Report the count of lines below in which the string "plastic" occurs; include nothing else.

:: SUPPLIED RECORDS

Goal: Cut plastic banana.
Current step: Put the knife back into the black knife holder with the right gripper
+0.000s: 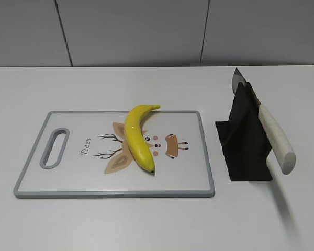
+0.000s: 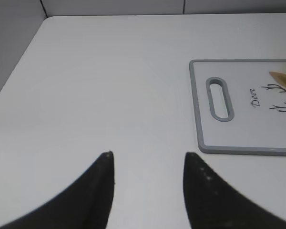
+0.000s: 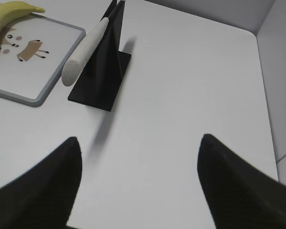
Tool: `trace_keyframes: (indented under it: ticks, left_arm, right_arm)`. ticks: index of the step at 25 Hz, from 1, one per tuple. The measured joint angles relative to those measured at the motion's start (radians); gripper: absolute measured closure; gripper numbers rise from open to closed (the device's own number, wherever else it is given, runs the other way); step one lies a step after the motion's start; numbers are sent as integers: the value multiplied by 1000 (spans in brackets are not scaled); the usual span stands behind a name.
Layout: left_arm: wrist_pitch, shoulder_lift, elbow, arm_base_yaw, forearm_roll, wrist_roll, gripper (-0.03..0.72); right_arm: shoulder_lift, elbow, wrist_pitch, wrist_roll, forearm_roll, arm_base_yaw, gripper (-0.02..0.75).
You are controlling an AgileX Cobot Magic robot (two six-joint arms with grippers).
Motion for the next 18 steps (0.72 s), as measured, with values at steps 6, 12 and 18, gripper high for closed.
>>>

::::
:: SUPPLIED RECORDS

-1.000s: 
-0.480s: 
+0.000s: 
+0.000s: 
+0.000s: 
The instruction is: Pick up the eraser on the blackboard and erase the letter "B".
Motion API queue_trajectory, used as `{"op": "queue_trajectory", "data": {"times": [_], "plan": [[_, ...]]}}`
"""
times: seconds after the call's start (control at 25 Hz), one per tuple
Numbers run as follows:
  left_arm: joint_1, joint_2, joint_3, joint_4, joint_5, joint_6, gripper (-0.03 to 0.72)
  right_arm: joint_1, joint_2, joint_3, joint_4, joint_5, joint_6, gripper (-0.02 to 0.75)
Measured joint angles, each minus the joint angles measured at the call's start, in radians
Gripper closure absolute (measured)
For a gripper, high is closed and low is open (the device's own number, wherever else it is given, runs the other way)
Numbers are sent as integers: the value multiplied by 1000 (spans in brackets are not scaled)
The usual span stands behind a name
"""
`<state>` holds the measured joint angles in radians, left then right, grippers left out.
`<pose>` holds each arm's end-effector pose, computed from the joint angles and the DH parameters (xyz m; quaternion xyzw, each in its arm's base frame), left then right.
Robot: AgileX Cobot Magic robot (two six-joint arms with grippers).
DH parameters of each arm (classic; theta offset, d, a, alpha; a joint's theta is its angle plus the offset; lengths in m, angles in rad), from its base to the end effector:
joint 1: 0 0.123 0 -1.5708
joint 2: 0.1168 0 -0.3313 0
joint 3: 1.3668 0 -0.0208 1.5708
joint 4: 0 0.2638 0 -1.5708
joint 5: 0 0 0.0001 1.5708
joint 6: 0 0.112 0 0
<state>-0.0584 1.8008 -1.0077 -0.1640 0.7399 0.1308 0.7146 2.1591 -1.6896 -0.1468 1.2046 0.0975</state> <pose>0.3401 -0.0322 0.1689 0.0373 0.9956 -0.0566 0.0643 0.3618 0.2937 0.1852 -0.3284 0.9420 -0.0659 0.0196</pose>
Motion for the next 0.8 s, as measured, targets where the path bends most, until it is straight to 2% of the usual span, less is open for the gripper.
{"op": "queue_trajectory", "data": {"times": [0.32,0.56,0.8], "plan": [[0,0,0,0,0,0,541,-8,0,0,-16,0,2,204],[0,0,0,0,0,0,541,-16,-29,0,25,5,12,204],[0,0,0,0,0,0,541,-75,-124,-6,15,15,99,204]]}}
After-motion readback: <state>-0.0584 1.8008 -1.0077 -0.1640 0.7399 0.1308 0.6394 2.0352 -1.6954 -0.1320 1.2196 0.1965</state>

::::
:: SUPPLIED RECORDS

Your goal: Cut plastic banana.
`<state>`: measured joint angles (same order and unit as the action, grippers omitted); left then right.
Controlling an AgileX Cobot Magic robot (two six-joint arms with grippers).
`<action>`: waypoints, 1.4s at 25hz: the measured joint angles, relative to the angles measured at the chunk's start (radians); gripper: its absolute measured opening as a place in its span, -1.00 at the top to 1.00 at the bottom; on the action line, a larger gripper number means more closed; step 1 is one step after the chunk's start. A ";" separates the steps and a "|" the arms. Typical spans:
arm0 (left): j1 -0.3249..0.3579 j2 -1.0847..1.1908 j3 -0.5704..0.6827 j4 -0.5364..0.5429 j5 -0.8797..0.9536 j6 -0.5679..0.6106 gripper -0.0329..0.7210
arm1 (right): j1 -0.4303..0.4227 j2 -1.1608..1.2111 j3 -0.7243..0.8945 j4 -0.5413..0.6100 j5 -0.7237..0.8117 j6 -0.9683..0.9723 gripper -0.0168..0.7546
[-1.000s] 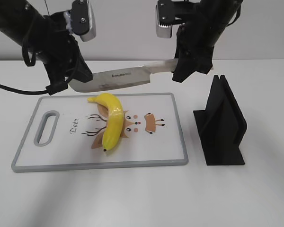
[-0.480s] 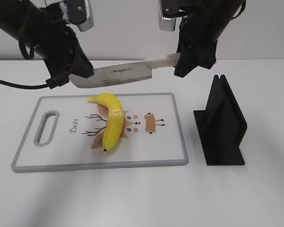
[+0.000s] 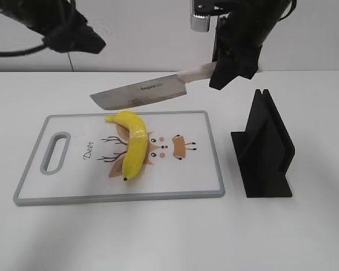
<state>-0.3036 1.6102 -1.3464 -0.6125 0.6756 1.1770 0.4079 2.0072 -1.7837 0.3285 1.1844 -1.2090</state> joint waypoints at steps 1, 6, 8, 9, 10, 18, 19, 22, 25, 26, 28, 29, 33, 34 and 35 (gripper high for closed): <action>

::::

EXERCISE OUTPUT » 2